All business owners look to grow their business, especially in the early days. You’ve started out, grinding away until your business is on a stable footing and then look to take things to the next level. You have put a massive amount of effort into sales & marketing, even employing consultants to make sure you get your message to the market and the leads come flying into your sales funnel. You’ve become a conversion machine and the orders are flying in. You start producing, you’ve even had to purchase additional machinery and take on new staff in order to manage the additional work but you are still sleepless on Wednesday nights wondering how on earth you are going to pay the payroll tomorrow.
How could you be in this position when you hadn’t had this problem for quite some time? How come you have all these additional orders but never seem to have any cash? How have you got to a position where you are going to lose your business but you have never been busier?
The answer can be very simple in that you have grown too fast and have overtraded.
Growth in a business is generally a good thing, if it is managed in a controlled manner in line with the financial resources available to the business. If it happens too quickly, without the right level of support, it can be nothing short of disastrous. The are a few basic reasons why this can occur so easily.
- You may have to make significant capital investment in production capacity in order to meet the new demand. This can take up a great deal of cash if you don’t have other means of payment such as bank funding or lease agreements
- Sales will tend to be made on credit and customers will generally tend to take longer to pay than expected, and not always just because they tend to. There may be issues with the invoice that mean it is put on hold by the customer until these issues are resolved.
- You may need to increase your stocks of raw materials, which again need to be paid for.
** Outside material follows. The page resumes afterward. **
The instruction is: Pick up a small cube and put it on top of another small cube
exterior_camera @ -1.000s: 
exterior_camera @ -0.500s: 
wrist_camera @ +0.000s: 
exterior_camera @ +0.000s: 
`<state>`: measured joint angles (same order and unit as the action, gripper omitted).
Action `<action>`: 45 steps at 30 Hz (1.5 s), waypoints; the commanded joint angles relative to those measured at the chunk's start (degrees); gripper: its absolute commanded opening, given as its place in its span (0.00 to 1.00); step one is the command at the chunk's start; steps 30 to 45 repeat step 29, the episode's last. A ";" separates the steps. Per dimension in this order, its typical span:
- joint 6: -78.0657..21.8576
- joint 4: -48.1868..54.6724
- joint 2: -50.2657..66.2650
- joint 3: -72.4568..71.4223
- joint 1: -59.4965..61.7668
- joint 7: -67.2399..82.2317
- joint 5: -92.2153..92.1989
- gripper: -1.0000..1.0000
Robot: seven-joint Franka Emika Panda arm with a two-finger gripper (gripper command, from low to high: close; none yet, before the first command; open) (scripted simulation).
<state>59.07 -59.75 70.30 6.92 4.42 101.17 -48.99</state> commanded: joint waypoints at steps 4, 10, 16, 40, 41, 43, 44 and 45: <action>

Excess stock is quite simply your cash sitting on the shelf and has to be effectively managed to optimum levels. Too little and you let customers down, too much and you risk stock being written off and your cash along with it.
- Creditor payment terms can often be shorter than your debtor payment terms. In addition, staff wages etc have to be paid on a regular basis whether you have received payment from your customers or not.
In order to avoid the pitfalls of overtrading the following are some areas that should be managed effectively.
- Don’t just jump in with both feet when looking to grow. Forecast the impact on the business but don’t just stop with the P&L. The cash flow forecast is of vital importance in this as it will give you an idea of how much you need to fund from cash reserves at any one time.
- For example if you buy raw materials on day 1 and it takes thirty days to produce the end product, that could sit on a shelf for another thirty days. You then sell it on thirty day payment terms and all of a sudden you are funding 90 days of the total cost of that product before you are likely to see any cash. Take away the likely thirty day terms you will get from your supplier and you are looking at funding sixty days.
- Minimise how much stock you have sitting on your shelf by managing your production operations effectively so that the finished goods are sent to customers as close to completion as possible.
- Negotiate better payment terms with customers or even ask for a percentage deposit for large orders.
- Negotiate longer payment terms with suppliers so that it more closely matches your terms with customers. This can be more difficult with new suppliers but if you have managed your relationships with existing suppliers, especially by paying them on time, they are more likely to work with you.